# What is required
Filter the records, keeping every line that has the string "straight".

(Stored items)
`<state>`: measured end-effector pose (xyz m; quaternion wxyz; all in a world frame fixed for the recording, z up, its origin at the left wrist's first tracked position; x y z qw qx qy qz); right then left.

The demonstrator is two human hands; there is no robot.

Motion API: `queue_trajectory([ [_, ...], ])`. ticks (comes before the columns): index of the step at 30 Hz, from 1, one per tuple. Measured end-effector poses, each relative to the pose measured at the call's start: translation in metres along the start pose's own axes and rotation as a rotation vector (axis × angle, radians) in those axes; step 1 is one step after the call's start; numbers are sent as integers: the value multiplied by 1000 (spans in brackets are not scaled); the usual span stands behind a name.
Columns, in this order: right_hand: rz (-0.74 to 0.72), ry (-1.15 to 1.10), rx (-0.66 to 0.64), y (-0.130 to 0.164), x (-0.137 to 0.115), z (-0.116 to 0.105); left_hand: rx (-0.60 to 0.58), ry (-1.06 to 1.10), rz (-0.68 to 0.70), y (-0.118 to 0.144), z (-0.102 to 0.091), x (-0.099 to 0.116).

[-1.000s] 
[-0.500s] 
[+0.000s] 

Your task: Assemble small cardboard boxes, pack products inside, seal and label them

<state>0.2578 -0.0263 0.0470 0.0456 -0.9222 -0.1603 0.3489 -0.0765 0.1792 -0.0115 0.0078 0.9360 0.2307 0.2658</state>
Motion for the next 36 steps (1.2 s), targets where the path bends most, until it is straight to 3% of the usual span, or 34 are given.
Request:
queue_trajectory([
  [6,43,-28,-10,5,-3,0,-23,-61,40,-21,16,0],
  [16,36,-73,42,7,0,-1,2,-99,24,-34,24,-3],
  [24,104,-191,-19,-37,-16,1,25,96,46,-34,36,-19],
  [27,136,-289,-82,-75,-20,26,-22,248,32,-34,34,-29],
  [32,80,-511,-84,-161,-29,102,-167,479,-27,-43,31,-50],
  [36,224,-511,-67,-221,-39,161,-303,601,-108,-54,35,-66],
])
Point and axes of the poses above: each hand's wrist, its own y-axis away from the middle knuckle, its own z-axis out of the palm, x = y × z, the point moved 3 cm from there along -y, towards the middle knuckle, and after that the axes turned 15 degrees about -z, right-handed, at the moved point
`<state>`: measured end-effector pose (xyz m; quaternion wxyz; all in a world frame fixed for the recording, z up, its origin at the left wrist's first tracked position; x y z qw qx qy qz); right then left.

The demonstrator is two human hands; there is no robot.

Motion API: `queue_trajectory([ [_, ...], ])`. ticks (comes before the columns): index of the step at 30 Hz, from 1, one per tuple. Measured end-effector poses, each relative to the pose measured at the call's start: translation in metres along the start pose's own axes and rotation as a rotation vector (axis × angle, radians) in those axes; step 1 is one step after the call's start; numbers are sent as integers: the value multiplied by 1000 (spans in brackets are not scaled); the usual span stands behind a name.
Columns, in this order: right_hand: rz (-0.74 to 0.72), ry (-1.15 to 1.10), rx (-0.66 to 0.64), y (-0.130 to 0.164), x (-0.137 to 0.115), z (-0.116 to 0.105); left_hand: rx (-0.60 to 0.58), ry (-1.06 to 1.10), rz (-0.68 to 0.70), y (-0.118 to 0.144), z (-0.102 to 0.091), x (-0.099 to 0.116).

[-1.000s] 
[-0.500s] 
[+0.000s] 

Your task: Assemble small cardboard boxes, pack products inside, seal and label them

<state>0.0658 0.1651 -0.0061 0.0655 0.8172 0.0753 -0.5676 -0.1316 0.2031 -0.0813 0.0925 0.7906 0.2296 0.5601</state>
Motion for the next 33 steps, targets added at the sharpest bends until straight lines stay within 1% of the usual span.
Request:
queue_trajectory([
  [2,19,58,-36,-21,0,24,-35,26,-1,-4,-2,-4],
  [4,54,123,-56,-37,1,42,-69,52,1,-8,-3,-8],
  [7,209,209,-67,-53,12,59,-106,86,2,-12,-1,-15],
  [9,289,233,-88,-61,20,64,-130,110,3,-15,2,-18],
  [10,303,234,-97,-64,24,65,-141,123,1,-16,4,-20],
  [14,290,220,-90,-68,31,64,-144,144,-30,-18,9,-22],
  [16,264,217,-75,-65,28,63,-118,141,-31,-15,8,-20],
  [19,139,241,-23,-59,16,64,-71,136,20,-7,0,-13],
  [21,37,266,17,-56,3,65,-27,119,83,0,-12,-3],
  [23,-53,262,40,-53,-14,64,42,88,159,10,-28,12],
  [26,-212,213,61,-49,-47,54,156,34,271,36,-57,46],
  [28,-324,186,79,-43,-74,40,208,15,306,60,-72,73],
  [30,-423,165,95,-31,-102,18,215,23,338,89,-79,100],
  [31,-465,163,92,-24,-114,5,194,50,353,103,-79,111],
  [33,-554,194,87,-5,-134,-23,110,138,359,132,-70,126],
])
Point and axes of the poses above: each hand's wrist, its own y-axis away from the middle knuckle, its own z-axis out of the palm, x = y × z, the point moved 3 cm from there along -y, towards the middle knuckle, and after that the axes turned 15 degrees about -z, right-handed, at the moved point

# Solution to the exercise
Motion for the next 36 steps (1.2 s), targets where the path bends most, until it is straight to 3% of the usual span, or 34 are given.
Motion for the next 33 steps, targets added at the sharpest bends until straight lines stay within 1% of the usual span.

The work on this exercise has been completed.